- Exercise prompt
Among the lines below, how many carry the string "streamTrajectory"? Reply with a number and nothing else.

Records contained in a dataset
———
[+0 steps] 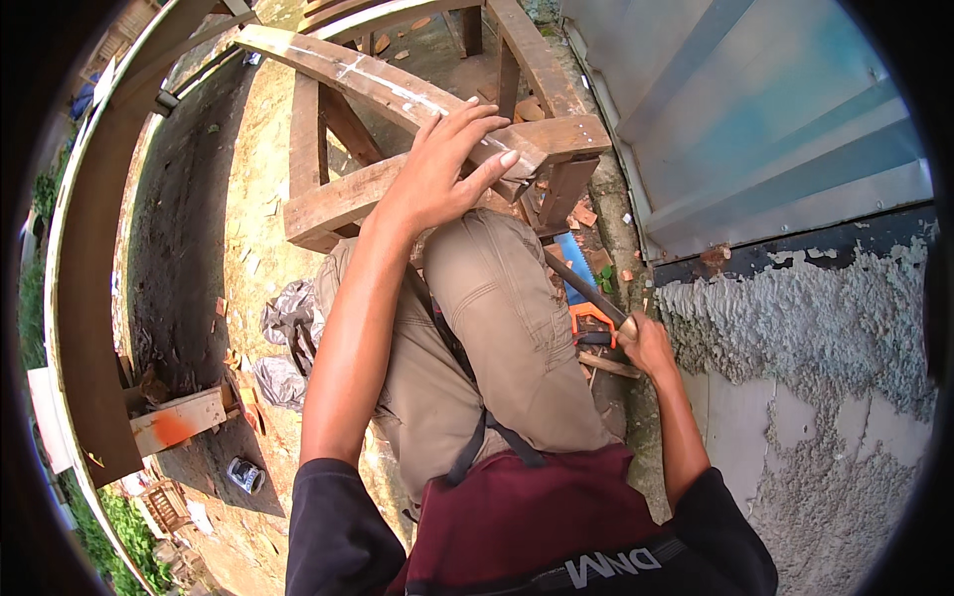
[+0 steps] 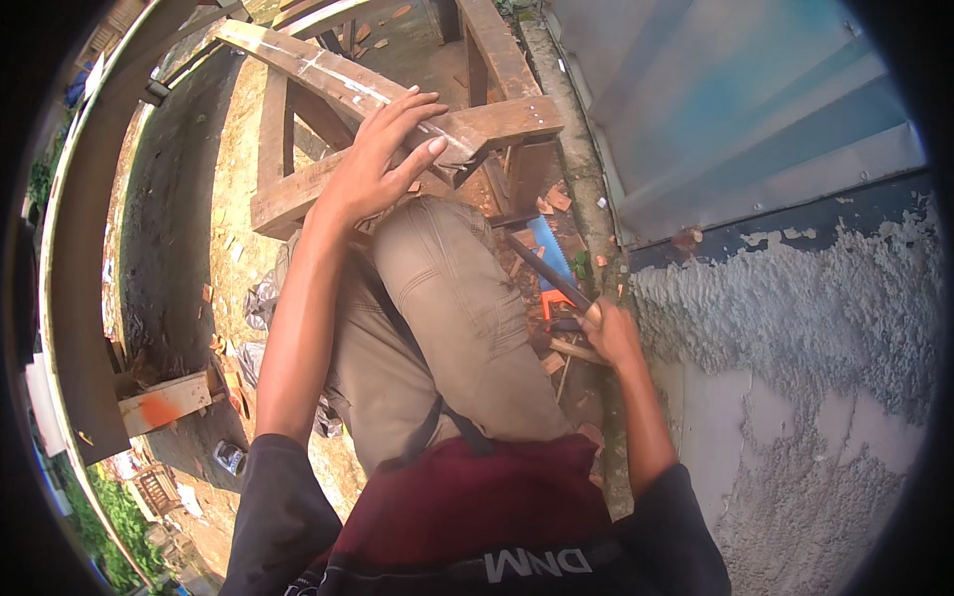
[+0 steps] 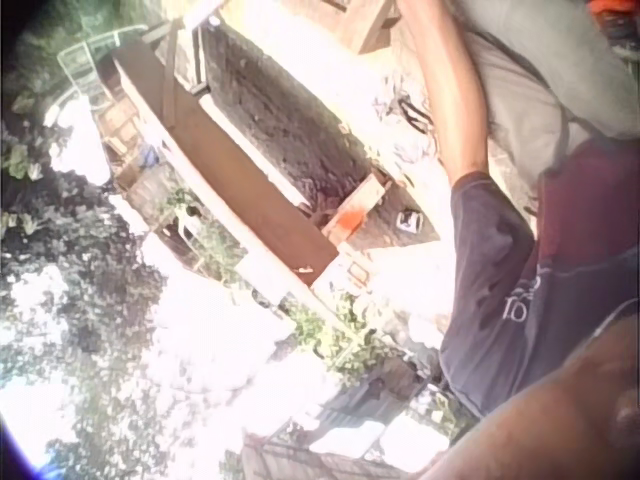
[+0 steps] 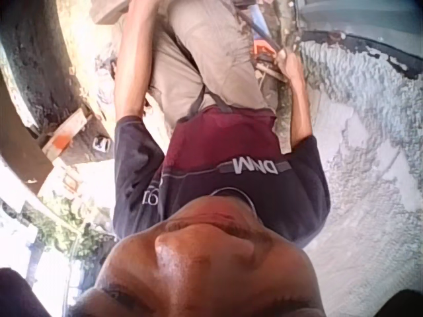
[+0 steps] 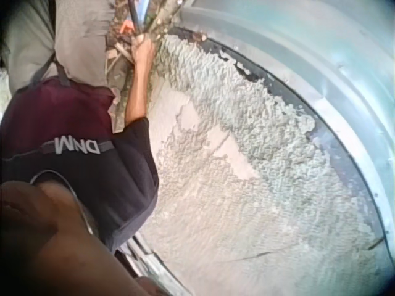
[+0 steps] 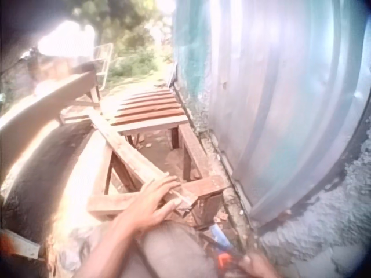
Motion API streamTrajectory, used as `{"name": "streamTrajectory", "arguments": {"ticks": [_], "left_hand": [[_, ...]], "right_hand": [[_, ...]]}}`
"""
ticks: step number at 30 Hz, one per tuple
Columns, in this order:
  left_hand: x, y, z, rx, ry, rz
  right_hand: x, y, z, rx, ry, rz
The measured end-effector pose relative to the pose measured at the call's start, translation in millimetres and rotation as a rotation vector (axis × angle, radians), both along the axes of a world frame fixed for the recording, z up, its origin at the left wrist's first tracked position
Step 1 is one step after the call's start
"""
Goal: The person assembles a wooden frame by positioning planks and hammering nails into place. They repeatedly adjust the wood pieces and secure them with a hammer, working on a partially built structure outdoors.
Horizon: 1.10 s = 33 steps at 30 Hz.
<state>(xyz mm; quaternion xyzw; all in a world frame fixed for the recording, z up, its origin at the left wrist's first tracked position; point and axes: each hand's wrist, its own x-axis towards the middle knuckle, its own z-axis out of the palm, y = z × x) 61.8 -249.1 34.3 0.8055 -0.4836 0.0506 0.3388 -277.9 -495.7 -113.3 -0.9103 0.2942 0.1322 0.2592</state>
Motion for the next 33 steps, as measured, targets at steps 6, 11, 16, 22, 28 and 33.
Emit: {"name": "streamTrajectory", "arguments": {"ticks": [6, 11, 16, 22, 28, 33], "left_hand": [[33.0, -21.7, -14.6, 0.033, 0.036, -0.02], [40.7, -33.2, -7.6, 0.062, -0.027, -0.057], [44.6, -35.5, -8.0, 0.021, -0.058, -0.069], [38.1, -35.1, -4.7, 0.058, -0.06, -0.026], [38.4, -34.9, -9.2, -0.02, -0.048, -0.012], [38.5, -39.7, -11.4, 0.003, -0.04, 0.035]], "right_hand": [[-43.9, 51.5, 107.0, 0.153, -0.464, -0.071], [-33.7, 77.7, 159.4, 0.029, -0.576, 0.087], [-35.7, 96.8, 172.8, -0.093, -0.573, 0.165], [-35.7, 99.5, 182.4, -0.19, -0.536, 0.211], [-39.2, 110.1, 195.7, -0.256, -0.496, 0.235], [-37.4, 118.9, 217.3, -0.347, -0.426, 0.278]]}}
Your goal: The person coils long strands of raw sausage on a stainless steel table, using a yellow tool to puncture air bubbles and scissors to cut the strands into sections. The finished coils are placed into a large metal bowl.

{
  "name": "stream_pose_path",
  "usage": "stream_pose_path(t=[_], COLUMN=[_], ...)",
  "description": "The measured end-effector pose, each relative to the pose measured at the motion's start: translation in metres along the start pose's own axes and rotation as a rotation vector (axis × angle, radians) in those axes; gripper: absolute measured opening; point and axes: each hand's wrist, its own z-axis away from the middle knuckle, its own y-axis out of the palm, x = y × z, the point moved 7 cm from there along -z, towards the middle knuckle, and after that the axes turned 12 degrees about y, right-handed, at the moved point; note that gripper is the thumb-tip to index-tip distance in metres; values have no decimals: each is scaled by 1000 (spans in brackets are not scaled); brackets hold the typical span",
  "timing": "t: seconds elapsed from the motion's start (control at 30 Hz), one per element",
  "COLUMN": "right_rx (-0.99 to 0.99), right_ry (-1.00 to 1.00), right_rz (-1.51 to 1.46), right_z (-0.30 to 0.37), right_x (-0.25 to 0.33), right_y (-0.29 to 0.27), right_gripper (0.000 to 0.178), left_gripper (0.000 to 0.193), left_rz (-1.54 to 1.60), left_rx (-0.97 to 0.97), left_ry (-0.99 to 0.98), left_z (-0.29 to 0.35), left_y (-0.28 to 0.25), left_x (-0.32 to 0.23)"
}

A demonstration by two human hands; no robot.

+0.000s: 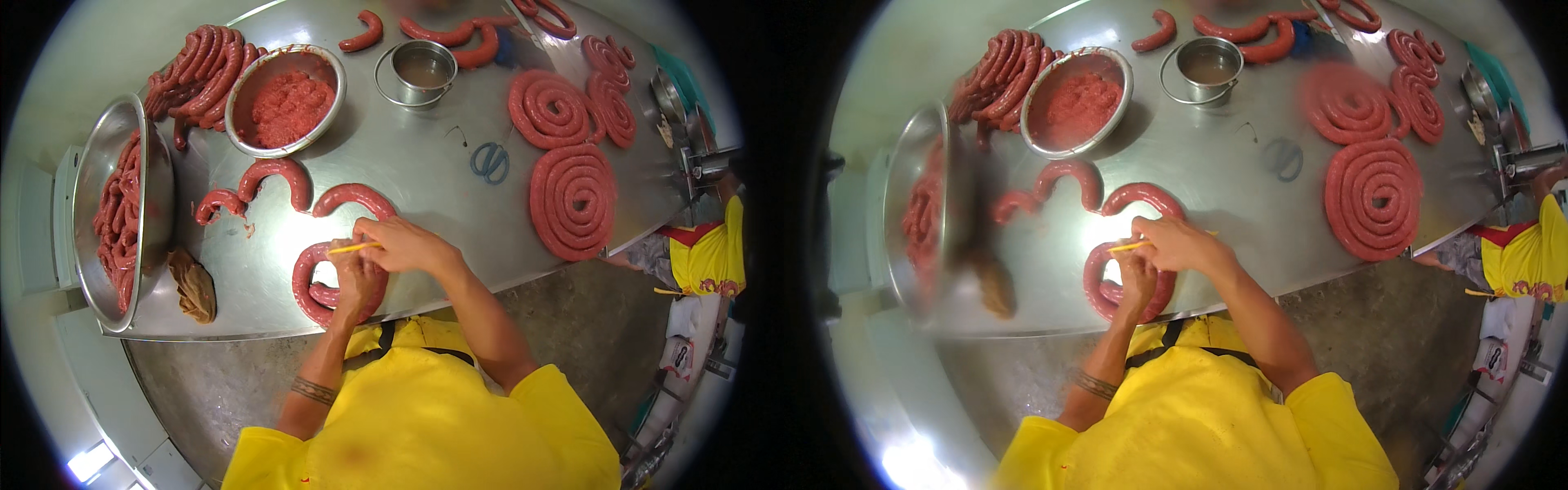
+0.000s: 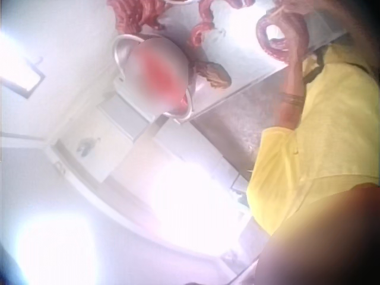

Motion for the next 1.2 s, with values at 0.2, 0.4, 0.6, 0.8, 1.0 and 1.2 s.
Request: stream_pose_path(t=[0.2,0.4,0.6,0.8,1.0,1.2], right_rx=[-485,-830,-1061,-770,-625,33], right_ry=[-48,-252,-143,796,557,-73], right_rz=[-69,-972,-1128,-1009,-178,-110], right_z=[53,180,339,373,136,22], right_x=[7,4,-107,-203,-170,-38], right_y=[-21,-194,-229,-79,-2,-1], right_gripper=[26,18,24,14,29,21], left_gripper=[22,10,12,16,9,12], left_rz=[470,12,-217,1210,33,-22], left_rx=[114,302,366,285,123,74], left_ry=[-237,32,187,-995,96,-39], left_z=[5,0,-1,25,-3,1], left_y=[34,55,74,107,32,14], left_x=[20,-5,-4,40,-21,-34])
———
- Answer to this exercise
2